Кругом наблюдается подъем духа. Нельзя не признать, что наши Луцкий и Буковинский прорывы были удивительно чистой работы, по крайней мере во внешней их форме — видно, что, наконец, кое чему научились и у нас. Положение на всех фронтах считается благоприятным; будут конечно и неудачи, придется за них не раз расплачиваться, но инициатива уже вырвана из немецких рук, немцы отбиваются, но удары наносим везде мы. Надо полагать, что так останется до конца, но еще конца войны не предвидится, нужно запасаться большим терпением».
В начале сентября, во время атаки Дроздовский был тяжело ранен в правую руку, нормально владеть которой он уже не мог до конца жизни. Вот что рассказывает офицер 64-й дивизии об обстановке, в какой был ранен Михаил Гордеевич.
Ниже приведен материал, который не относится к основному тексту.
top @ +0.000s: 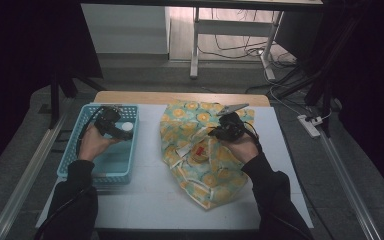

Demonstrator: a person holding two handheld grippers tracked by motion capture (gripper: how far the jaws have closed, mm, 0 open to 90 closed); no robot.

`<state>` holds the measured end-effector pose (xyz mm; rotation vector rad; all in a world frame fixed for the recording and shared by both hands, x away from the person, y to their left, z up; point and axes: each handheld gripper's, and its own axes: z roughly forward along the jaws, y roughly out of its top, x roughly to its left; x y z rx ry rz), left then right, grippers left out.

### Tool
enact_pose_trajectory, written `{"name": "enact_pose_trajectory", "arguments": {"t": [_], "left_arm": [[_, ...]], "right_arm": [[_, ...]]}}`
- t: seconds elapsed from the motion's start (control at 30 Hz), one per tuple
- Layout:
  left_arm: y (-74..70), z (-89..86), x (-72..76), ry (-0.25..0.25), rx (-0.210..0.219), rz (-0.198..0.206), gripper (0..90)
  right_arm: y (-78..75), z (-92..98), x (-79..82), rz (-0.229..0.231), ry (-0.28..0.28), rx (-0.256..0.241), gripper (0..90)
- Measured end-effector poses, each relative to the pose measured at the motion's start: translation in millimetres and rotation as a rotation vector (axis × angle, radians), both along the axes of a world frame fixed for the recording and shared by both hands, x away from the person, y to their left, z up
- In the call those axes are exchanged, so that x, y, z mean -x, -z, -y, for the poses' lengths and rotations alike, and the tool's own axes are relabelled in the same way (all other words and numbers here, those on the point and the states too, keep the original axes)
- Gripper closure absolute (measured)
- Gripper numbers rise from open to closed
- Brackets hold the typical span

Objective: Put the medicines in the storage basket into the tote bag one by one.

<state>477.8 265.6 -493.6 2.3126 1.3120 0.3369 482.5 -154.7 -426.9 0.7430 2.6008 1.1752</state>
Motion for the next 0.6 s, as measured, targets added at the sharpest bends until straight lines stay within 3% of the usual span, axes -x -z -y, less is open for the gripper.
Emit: {"name": "enact_pose_trajectory", "arguments": {"t": [0.17,0.37,0.6], "left_arm": [[-0.4,1.6,-3.0,0.003,-0.005,0.019,15.2],[1.2,4.1,-5.5,0.033,0.018,0.002,35.2],[2.1,5.3,-7.4,0.037,0.039,-0.001,49.5]], "right_arm": [[-0.6,0.3,0.1,0.000,0.001,0.000,88.9],[-0.7,-0.2,0.0,0.000,-0.001,0.002,88.9],[-0.1,-0.7,-0.1,-0.001,-0.003,0.004,88.9]]}}
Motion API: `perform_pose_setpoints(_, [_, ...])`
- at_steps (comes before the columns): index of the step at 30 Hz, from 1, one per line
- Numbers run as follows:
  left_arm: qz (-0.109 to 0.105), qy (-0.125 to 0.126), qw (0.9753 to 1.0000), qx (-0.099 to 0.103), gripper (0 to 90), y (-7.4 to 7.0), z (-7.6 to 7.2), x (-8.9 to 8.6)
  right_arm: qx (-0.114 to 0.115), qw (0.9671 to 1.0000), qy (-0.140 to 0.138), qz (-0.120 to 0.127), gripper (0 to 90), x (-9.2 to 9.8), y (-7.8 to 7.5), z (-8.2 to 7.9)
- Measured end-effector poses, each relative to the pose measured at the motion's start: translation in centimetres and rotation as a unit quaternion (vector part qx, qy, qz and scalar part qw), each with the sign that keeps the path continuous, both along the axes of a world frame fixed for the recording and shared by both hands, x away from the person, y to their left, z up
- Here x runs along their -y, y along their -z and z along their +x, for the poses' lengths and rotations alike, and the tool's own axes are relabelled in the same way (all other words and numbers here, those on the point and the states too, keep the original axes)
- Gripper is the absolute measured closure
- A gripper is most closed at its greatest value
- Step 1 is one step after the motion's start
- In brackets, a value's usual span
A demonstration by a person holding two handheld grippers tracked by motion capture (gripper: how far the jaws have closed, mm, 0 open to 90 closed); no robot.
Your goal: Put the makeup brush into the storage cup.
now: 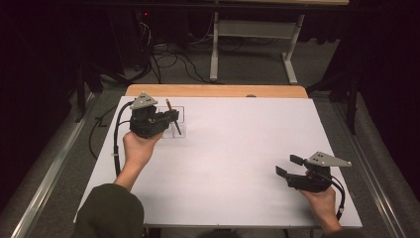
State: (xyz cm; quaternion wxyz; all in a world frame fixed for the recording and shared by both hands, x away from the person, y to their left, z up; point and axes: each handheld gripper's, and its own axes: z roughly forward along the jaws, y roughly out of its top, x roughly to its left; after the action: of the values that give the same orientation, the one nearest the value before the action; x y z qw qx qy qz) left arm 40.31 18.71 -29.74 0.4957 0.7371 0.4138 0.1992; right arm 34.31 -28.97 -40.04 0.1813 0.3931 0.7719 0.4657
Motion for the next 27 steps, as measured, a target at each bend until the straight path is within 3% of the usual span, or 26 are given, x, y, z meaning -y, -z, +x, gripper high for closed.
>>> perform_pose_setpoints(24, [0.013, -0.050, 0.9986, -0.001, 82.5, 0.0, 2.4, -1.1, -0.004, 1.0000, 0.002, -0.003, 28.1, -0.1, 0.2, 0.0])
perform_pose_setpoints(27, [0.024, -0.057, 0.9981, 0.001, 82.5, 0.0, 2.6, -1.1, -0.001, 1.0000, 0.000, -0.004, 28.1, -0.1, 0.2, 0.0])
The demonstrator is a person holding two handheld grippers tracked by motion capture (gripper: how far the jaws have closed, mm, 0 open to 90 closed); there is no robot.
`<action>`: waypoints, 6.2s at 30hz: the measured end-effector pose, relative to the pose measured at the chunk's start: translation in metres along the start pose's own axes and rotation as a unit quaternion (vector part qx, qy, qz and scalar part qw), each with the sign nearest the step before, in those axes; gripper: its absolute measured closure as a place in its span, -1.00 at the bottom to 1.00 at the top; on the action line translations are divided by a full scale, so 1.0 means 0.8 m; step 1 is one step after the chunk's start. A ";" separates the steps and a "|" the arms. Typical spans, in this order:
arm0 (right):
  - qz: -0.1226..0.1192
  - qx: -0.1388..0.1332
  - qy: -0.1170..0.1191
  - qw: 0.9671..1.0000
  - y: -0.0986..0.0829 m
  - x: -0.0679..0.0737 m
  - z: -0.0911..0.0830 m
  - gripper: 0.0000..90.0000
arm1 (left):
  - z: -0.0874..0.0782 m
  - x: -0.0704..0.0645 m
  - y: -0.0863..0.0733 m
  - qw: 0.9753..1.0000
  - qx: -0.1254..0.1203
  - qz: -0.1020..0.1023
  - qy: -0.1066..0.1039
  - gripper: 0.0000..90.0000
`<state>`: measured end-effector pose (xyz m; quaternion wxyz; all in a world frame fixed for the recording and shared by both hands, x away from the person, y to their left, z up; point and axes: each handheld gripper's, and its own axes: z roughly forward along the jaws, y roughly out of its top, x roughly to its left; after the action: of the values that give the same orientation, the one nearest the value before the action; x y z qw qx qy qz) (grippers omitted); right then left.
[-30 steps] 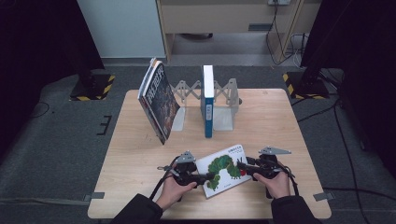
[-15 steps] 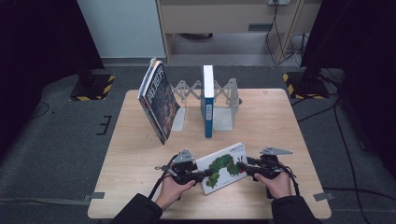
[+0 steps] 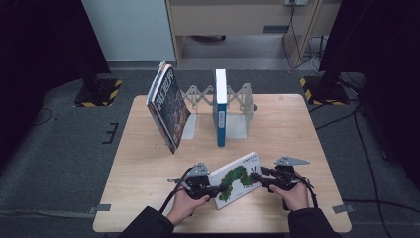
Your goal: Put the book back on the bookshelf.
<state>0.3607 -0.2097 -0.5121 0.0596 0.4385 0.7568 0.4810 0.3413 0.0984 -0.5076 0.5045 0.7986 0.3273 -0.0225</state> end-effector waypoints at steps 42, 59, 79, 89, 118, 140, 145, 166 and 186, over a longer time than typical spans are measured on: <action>-0.020 0.048 -0.167 0.985 -0.006 -0.033 -0.016 -0.52 | -0.044 -0.007 0.042 0.999 -0.041 -0.019 0.028 0.66; -0.019 0.092 -0.210 0.973 -0.015 -0.051 -0.018 -0.61 | -0.077 -0.005 0.072 0.994 -0.085 -0.018 0.060 0.66; -0.031 0.066 -0.217 0.973 -0.027 -0.054 -0.012 -0.91 | -0.069 -0.005 0.123 0.983 -0.148 -0.012 0.109 0.66; -0.032 0.065 -0.216 0.974 -0.028 -0.054 -0.011 -0.94 | -0.044 -0.005 0.135 0.980 -0.157 -0.004 0.124 0.66; -0.034 0.067 -0.215 0.974 -0.028 -0.054 -0.011 -0.94 | 0.008 0.010 0.152 0.967 -0.185 -0.016 0.175 0.66; -0.034 0.068 -0.214 0.974 -0.028 -0.054 -0.011 -0.95 | 0.031 0.015 0.154 0.959 -0.186 -0.004 0.215 0.66; -0.034 0.068 -0.214 0.974 -0.028 -0.054 -0.011 -0.95 | 0.040 0.016 0.153 0.958 -0.184 -0.004 0.219 0.66; -0.035 0.068 -0.214 0.974 -0.028 -0.054 -0.011 -0.95 | 0.064 0.029 0.146 0.954 -0.185 -0.019 0.235 0.66; -0.034 0.068 -0.214 0.974 -0.028 -0.054 -0.011 -0.95 | 0.078 0.038 0.145 0.948 -0.194 -0.024 0.250 0.66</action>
<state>0.3692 -0.2499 -0.5391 0.2067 0.5082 0.7720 0.3209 0.4467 0.0307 -0.4575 0.5510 0.6571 0.4603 0.2297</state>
«К началу сентября в числе прочих частей 64-ая дивизия была переброшена на Юго-западный фронт и вошла в 9-ую армию в составе 18-го армейского корпуса. Насколько положение 9-ой армии было серьезно (частично, в направлении Мармарош — Сигет) указывает тот факт, что части дивизии с похода были посажены на грузовые автомобили и в спешном порядке двинуты на помощь отходящим под давлением австро-германцев мелким казачьим отрядам.